Le tram s’arrêta pour débarquer ses trois passagers sur le flanc est du bâtiment d’assemblage. Annie fut la première à descendre et, alors qu’elle ouvrait la marche en direction de l’entrée du personnel de l’immense construction, Nimec releva un brusque changement dans son attitude. On sentait sous la surface une tension qu’elle cherchait à dominer, une hâte indécelable dans son pas quand ils avaient quitté la zone de réception pour monter dans le tram. Quoi qu’elle puisse avoir en tête, elle avait décidé de le garder pour elle, et il ne pouvait qu’admirer sa maîtrise de soi en la circonstance.

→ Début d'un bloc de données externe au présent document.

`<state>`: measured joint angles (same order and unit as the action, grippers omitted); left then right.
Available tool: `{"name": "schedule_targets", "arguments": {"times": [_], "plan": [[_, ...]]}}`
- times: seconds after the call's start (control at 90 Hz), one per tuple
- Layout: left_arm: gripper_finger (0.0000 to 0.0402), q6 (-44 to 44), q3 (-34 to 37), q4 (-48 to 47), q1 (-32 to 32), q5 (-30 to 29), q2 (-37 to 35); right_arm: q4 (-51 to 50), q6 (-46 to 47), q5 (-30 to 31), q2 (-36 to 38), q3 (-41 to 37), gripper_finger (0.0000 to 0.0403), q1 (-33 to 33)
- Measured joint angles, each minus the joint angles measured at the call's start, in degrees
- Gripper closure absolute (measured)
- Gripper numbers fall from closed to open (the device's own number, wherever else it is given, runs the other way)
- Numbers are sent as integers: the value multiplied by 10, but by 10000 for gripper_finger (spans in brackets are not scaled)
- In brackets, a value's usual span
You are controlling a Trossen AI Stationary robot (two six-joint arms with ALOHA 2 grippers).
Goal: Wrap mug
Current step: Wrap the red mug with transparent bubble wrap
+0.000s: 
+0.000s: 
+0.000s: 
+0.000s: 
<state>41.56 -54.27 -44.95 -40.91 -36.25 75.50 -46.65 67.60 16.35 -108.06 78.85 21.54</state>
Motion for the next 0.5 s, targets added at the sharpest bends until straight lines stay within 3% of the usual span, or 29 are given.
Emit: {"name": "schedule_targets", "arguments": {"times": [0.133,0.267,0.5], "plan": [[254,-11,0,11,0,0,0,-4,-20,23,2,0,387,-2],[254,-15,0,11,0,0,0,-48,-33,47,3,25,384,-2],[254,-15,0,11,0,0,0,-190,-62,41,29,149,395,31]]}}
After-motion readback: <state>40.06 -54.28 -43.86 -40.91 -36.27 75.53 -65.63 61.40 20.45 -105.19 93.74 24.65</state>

Le sol de la vaste aire de montage était aussi chaotique qu’elle le lui avait indiqué en guise de préambule, mais c’était un chaos organisé d’individus confrontés à une tâche aussi sérieuse que complexe, et opérant sous une pression intense. Il avait déjà connu cette atmosphère au combat, mais aussi dans la police sur les lieux d’un crime, et bien trop souvent depuis qu’il s’était joint aux activités de Roger Gordian ; cela faisait partie du jeu auquel il prenait part depuis le début de sa vie professionnelle. Ce qui le frappa toutefois en l’occurrence, c’est l’absence du bruit de fond habituel, le silence attentif de ces femmes et ces hommes rassemblés par Annie pour constituer son équipe, certains en combinaison de la NASA, d’autres en civil, qui grouillaient par dizaines tout autour de lui. Ce silence et l’imposante masse de débris collectés ici. Son regard parcourut la salle immense et il comprit qu’il aurait été impossible de saisir dans toute sa plénitude la force destructrice des explosions qui avaient ravagé l’aire de tir d’Orion sans d’abord contempler ces débris.

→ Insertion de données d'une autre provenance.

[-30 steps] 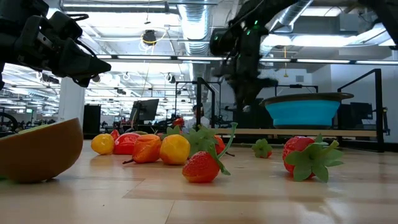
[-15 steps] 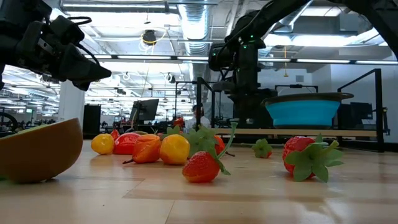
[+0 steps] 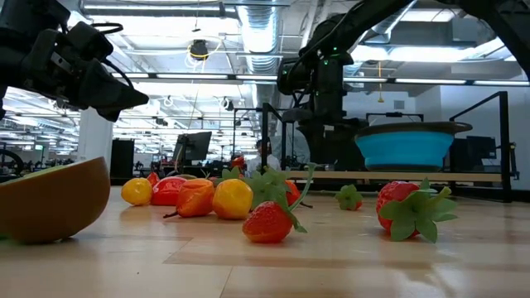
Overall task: Pick & Place Fruit
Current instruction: Put the red strawberry into the blue colander
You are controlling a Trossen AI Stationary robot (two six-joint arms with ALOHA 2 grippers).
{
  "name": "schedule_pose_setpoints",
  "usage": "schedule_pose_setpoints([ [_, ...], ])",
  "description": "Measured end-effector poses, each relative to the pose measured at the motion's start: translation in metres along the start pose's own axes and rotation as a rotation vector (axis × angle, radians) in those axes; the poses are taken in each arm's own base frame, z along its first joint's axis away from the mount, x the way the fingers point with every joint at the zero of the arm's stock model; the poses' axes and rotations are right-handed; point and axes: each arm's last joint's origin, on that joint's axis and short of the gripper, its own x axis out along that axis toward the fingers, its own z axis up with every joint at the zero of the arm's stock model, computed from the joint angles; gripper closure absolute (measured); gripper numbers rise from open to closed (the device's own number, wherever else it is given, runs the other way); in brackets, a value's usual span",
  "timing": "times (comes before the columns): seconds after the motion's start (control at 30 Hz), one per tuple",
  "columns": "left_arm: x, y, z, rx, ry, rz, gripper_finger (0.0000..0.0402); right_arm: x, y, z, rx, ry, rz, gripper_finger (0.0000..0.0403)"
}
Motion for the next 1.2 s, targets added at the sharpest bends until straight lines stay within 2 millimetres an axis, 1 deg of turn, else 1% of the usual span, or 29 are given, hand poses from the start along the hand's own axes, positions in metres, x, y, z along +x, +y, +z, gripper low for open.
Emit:
schedule_pose_setpoints([
  [0.07,0.000,0.000,0.000,0.000,-0.001,0.000,0.0401,0.000,0.002,-0.001,-0.007,-0.001,0.000,0.0174],
  [0.13,0.000,0.000,0.000,-0.001,-0.004,-0.001,0.0401,-0.001,0.005,-0.004,-0.031,-0.001,0.001,0.0192],
  [0.3,0.000,0.000,0.001,-0.001,-0.006,-0.001,0.0401,-0.012,0.020,-0.008,-0.102,-0.031,0.028,0.0264],
  [0.4,0.000,0.000,0.001,-0.001,-0.006,-0.001,0.0401,-0.022,0.027,-0.009,-0.121,-0.050,0.038,0.0309],
  [0.5,0.000,0.000,0.001,-0.001,-0.006,-0.001,0.0401,-0.035,0.029,-0.011,-0.132,-0.043,0.000,0.0349],
  [0.63,0.000,0.000,0.001,-0.001,-0.006,-0.001,0.0401,-0.050,0.038,-0.022,-0.180,-0.035,-0.038,0.0393],
  [0.73,0.000,0.000,0.001,-0.001,-0.007,-0.001,0.0401,-0.059,0.050,-0.034,-0.254,-0.030,-0.037,0.0397],
  [0.9,0.000,0.000,0.001,-0.001,-0.007,-0.001,0.0401,-0.062,0.071,-0.058,-0.370,-0.030,-0.027,0.0401],
  [1.2,0.000,0.000,0.001,-0.001,-0.007,-0.001,0.0401,-0.066,0.112,-0.111,-0.534,-0.069,0.008,0.0402],
])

Nimec resta quelques instants encore à observer cette activité fébrile avant de se rendre compte qu’Annie et Jeremy ne l’avaient pas attendu : marchant côte à côte, la tête penchée l’un vers l’autre, ils poursuivaient un entretien privé. Il allait les rattraper puis se ravisa. Même s’il ne la connaissait que depuis une demi-heure à peine, il soupçonnait déjà Annie Caulfield d’avoir de bonnes raisons pour agir ainsi. Et il lui avait promis de ne pas se mettre dans ses jambes.

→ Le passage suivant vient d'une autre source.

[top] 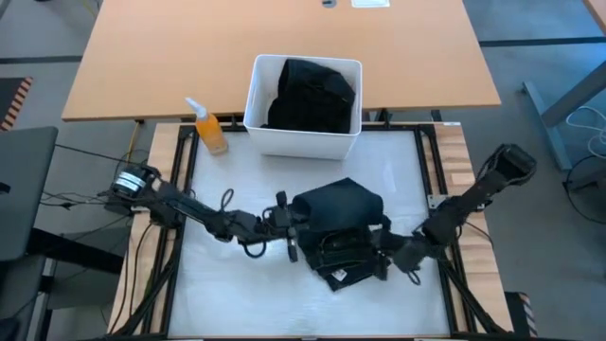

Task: Fold laundry
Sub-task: Fold the blue long pants

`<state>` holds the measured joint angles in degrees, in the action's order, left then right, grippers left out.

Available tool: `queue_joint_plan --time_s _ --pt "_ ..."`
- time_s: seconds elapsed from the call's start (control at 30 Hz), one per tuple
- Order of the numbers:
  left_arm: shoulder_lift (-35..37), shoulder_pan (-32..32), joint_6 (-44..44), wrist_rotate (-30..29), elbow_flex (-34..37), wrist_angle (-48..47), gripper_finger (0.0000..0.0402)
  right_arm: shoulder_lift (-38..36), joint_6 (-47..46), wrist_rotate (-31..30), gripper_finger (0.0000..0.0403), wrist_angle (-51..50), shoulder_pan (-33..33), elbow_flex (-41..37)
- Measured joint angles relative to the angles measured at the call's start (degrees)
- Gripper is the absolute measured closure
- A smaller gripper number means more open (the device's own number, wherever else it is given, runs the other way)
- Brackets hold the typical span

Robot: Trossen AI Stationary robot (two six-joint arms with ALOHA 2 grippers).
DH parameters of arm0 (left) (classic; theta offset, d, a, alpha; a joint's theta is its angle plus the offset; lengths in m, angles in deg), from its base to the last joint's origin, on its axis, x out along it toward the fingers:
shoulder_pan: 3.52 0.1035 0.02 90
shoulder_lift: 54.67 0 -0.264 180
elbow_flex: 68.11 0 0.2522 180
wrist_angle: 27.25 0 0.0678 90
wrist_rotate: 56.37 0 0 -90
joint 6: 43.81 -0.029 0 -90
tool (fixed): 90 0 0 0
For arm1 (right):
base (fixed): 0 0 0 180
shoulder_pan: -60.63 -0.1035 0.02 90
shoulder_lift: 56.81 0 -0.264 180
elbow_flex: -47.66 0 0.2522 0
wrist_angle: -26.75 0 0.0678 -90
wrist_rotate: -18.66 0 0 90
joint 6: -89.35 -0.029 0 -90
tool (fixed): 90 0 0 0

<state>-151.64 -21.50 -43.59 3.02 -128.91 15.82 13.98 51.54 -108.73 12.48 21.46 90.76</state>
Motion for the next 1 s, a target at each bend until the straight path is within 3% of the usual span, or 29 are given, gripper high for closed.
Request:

Il les regarda donc remonter la large allée de transfert qui s’ouvrait devant lui, puis escalader une des plates-formes mobiles où quatre, cinq enquêteurs étaient réunis autour de plusieurs fragments d’épave de bonne taille. Annie s’entretint brièvement avec eux ; il émanait d’elle une autorité calme et naturelle : elle prêtait attention à leurs commentaires, tapota une femme sur l’épaule avec cette même chaleur décontractée déjà manifestée à l’égard de Jeremy dans le tram. Nimec se sentit une fois encore singulièrement impressionné par son attitude.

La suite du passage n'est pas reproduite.